The music is another thing that sees vast improvement, with an appropriate level of heavy metal during the action and an impressive score that highlights certain scenes or missions expertly.

Two major additions to the Special Edition from the regular version are the ability to play as Vergil as well as access a rather enjoyable Bloody Palace survival mode with 9999 floors. Playing as Dante's twin presents an interesting challenge during play; since Vergil refuses to use guns, he focuses exclusively on using swords and hand-to-hand combat. The fire button makes special glowing swords materialize and fire, an ability which can be upgraded in a similar fashion to the other guns of the game. His arsenal otherwise is limited to the Yamato, Force Edge, and Beowulf weapons. While all three are fun to play with, the lack of options is thankfully almost completely remedied by having more upgrade depth than Dante's.

However, I am a little disappointed in the fact that, while fun to play as, Vergil's campaign is literally his brother's minus most of the cutscenes. Even the bosses are the same, though they recolor Vergil's coat red in an attempt to pass him off as representing Dante. It seems that since he also has a major side in the campaign separate from what's already available, there was a missed opportunity to tell more of that side. Then again, I suppose that trying this may not have turned out that well, so I'm satisfied anyway with what I have, though I'll admit that replaying every mission in the campaign gets a little tiring. Perhaps it is best that the game isn't played in a marathon with both characters.

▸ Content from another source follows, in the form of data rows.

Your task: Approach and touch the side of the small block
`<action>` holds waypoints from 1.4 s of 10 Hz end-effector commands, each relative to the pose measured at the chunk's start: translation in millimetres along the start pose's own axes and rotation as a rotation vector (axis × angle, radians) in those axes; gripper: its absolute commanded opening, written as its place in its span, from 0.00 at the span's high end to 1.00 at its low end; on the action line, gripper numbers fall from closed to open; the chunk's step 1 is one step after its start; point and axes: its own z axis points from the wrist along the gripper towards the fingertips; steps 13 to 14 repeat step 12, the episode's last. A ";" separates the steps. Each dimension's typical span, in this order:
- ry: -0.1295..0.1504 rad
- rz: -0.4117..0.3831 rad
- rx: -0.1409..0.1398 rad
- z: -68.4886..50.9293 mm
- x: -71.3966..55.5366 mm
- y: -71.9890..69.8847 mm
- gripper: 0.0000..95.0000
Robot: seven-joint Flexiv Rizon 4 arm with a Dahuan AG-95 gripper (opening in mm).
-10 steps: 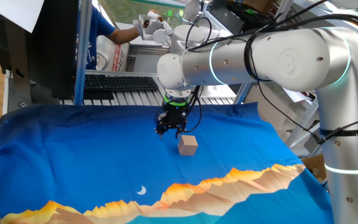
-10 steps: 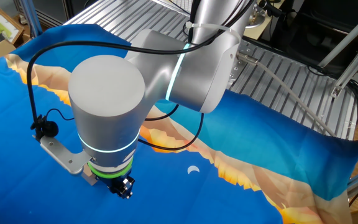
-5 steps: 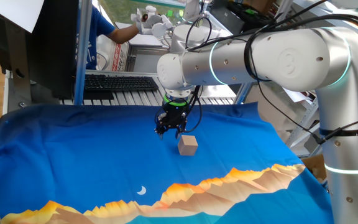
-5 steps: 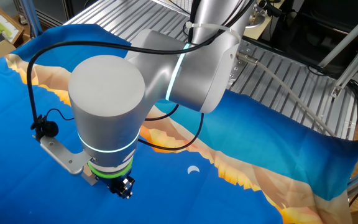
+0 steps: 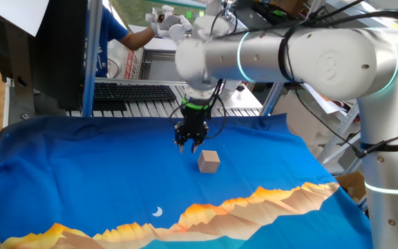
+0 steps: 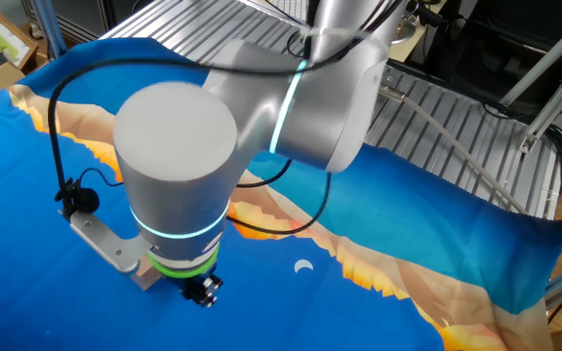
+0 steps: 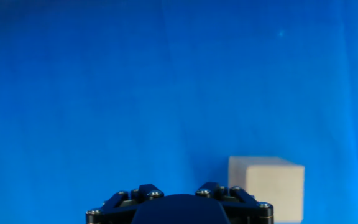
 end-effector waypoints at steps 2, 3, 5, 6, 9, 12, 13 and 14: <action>0.051 -0.011 -0.011 6.6 -10.1 0.0 1.00; 0.067 -0.022 -0.016 6.5 -9.9 0.0 1.00; 0.085 -0.026 -0.035 5.3 -8.9 -0.2 1.00; 0.086 -0.030 -0.040 4.9 -8.6 -0.4 1.00; 0.094 -0.023 -0.041 4.8 -8.5 -0.4 1.00; 0.113 -0.026 -0.040 4.7 -8.4 -0.4 1.00; 0.113 -0.026 -0.040 4.7 -8.4 -0.4 1.00; 0.113 -0.026 -0.040 4.7 -8.4 -0.4 1.00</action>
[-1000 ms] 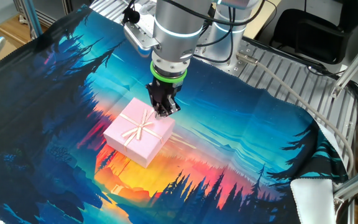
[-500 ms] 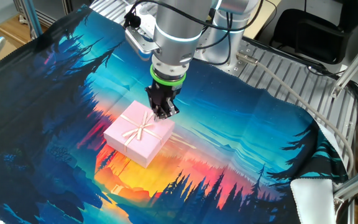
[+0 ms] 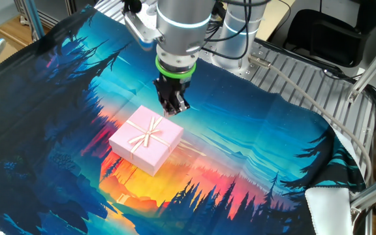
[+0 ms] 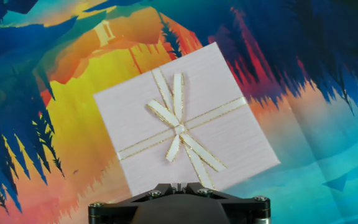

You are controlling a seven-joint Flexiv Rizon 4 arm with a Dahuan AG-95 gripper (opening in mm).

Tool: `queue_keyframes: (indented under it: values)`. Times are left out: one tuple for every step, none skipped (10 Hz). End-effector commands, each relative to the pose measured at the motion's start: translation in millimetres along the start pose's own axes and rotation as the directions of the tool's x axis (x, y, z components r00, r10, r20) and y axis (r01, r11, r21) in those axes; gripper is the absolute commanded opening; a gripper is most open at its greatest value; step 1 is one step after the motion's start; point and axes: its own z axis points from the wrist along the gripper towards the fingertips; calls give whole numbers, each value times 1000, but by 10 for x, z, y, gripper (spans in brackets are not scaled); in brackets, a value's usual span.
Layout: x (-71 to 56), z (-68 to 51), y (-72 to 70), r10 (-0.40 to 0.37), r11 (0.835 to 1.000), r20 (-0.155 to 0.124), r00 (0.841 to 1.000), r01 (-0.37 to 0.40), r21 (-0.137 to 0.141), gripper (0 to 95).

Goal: Slide the outer casing onto the gift box

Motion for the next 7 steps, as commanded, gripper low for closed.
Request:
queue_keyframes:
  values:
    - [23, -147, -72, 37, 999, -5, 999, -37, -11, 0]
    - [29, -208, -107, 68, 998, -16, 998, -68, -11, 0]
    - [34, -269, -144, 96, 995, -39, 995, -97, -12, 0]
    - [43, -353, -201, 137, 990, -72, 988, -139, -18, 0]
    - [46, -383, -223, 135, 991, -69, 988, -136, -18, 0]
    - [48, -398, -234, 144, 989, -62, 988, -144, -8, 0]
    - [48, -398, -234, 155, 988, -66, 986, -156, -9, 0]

Devil May Cry 3 is a really great return to form for the series and a fitting way of expanding upon previously established gameplay. The story and characters are all enjoyable and the graphics still surprisingly hold up from its original 2005 release (the Special Edition was released in 2006). I would whole-heartedly recommend Devil May Cry 3: Special Edition to any fan of action games, as this title represents a level of commitment on par with the original Devil May Cry to create a memorable experience worthy of anyone's time.